Liz

Gość (1)

Wersja do druku Następna część

Maria, Liz, Kyle i Max siedzieli w Crashdown. Liz opowiadała o swojej kuzynce z Wyoming, która ma do niej przyjechać.

Podobno mają jakieś problemy rodzinne i Dani nie może tam mieszkać. Więc jej mama zadzwoniła do nas i zapytała czy mogłaby trochę u nas pomieszkać. No i mój ojciec się zgodził. Także już jutro poznacie Dani. Nie wiem ile czasu tu spędzi, ale być może zostanie na bardzo długo. Więc...

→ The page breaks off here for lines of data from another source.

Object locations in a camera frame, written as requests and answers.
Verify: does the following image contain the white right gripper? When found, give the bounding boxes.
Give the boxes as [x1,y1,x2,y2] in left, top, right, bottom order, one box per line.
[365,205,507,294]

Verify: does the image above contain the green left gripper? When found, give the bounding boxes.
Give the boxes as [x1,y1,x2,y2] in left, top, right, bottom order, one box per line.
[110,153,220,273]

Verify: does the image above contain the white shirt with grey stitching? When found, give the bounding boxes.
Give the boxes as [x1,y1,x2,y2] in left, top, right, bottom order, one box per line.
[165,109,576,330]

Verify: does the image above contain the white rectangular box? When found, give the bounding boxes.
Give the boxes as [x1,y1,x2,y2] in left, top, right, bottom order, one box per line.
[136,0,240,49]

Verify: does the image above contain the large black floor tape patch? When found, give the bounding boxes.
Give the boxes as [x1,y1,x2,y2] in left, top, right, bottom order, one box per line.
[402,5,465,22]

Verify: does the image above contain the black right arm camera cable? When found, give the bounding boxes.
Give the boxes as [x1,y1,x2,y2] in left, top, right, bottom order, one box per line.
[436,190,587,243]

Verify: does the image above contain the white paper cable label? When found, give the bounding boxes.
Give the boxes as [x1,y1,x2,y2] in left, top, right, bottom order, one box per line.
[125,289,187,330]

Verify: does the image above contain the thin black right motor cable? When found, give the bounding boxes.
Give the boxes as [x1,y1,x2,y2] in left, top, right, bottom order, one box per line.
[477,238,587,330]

Więc powiększy się nasze grono “Znających kosmitów” – zakpił Kyle

Zamknij się. – przygasiła go Maria – Znam Dani i ty też ją powinieneś pamiętać. To szurnięta, ale bardzo fajna dziewczyna. Czasami nas przerażała swoim zainteresowaniem parapsychologią. Ale raczej nie włączy się do naszego grona. Z pewnością dochowałaby tajemnicy, ale nie ma potrzeby jej w to wciągać.

Zgadzam się z tym. – odezwał się Max – Jeżeli ktokolwiek cokolwiek jej wspomni, będzie miał przechlapane. I tak za dużo osób wie. – tu spojrzał na Kyla – W sumie to najlepiej byłoby jej unikać. Nie musi z nami przebywać.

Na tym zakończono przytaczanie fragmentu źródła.